Genomes and annotation

Eleven genomes from the family Vibrionaceae including V. cholerae strains O1 biovar El Tor str. N16961 [GenBank: NC_002505, NC_002506] [73] and O1 biovar classical str. O395 [GenBank: NC_009456, NC_009457] [22], V. parahaemolyticus RIMD 2210633 [GenBank: NC_004603, NC_004605] [74], V. vulnificus CMCP6 [GenBank: NC_004459, NC_004460] [75], V. vulnificus YJ016 [GenBank: NC_005139, NC_005140, NC_005128] [76], V. harveyi ATCC® BAA-1116™ [GenBank: NC_009777, NC_009783, NC_009784], V. splendidus LGP32 [GenBank: NC_011744, NC_011753] [77], Aliivibrio (Vibrio) fischeri ES114 [GenBank: NC_006840, NC_006841, NC_006842] [78], A. fischeri MJ11 [GenBank: NC_0111866, NC_0111865, NC_0111864] [79], A. salmonicida LFI1238 [GenBank: NC_011312, NC_011313, NC_011314, NC_011311, NC_011315, NC_011316] [12], and Photobacterium profundum SS9 [GenBank: NC_006370, NC_006371, NC_005871] [15] were downloaded from the J. Craig Venter Institute's Comprehensive Microbial Resource [80].

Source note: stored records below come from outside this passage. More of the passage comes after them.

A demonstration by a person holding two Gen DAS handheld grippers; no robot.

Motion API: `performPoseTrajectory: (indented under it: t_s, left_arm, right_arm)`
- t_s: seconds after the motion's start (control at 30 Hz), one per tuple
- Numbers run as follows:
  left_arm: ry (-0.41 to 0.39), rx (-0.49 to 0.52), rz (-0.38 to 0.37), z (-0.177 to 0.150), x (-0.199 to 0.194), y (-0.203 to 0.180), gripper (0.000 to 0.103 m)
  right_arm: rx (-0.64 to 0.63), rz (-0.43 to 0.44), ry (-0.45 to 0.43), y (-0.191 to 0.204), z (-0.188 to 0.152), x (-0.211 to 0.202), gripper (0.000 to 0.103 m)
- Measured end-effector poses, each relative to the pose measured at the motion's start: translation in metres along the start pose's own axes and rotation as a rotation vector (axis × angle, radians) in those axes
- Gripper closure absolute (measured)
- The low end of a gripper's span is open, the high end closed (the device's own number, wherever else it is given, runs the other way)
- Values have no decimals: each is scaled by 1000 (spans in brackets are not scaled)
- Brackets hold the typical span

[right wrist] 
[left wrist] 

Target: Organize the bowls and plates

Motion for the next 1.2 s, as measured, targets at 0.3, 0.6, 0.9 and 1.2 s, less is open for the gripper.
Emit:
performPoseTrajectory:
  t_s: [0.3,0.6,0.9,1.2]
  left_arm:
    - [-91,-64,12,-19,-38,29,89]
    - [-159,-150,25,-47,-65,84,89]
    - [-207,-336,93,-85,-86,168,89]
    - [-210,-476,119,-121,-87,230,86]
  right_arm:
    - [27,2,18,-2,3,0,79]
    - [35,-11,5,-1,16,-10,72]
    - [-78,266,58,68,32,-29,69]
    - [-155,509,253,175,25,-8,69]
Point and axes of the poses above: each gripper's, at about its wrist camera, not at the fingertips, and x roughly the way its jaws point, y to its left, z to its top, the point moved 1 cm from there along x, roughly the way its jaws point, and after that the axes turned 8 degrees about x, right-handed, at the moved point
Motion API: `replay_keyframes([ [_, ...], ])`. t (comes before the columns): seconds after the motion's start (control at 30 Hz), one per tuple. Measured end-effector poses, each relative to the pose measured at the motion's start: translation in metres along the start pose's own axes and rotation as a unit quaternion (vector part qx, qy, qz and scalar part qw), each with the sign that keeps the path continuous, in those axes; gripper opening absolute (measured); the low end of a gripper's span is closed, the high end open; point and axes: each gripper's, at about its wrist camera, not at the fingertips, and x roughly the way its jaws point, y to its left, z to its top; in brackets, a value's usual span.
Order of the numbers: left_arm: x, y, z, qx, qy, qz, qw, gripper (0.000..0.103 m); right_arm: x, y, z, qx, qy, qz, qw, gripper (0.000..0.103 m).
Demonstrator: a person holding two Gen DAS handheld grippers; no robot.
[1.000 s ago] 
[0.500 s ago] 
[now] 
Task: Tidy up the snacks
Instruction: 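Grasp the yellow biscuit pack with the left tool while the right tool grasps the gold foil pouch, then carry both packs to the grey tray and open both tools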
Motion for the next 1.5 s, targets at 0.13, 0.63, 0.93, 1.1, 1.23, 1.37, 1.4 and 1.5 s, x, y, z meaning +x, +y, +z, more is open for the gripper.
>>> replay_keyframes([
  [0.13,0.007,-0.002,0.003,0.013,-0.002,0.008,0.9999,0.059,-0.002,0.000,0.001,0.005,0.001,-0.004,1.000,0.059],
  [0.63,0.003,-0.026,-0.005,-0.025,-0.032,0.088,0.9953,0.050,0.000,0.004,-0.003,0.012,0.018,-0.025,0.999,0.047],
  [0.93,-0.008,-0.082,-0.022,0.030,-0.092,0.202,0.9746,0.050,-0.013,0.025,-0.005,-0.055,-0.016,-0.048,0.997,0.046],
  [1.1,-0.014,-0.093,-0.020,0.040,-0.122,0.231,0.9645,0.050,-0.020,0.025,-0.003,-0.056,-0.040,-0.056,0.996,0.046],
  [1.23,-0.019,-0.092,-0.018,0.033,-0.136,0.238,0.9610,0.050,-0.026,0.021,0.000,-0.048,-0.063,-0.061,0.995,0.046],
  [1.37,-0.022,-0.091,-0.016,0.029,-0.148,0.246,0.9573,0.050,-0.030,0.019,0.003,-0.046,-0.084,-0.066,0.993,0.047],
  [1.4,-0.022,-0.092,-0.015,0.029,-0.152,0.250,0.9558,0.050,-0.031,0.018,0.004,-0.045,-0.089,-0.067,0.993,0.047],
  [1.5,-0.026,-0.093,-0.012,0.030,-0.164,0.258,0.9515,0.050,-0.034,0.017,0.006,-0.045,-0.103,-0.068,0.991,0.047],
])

Additional annotation for individual strains was retrieved from the National Microbial Pathogen Data Resource (NMPDR) [81] The UCSC Archaeal Genome Browser [82] the Integrated Microbial Genomes system [40] and from UniProt [83].

Identification of orthologous groups

The procedure is described in Gu et al. [25]. Open reading frames from the genome sequences were analyzed using OrthoMCL [84] to detect and group the orthologous proteins in the 11 strains of Vibrionaceae. OrthoMCL is a good choice for ortholog detection as it has reasonably low false positive and false negative detection rates and can detect orthologs across a group of genomes [85]. From the results we identified three sets of proteins: (i) those that were encoded by all 11 strains, and which we call the core proteome of the Vibrionaceae, (ii) those encoded on two or more, but less than eleven of, the genomes. We refer to these as the accessory proteome, and (iii) those that were encoded on only one genome, which we refer to as the strain-unique proteome. Together these three sets compose the panproteome of the Vibrionaceae. A hierarchical functional classification of the proteins that fell into OrthoMCL groups was performed by searching against the Clusters of Orthologous Groups (COG) database [86].

Phylogenetic analysis

We scored the presence or absence of all orthologs in each of the eleven genomes and used the accessory proteome to calculate the phylogenetic relationships among the 11 strains using the program dollop from the PHYLIP package [30]. Huson and Steel have demonstrated the superiority of Dollo parsimony over distance-based methods for the deduction of phylogenetic trees based on gene content [87]. The tree was drawn using Dendroscope [88]. The presence and absence of each ortholog in each genome was visualized using the R statistical package and the gplots library. Orthologs were ordered in the plots according to their occurrence in the genome of interest.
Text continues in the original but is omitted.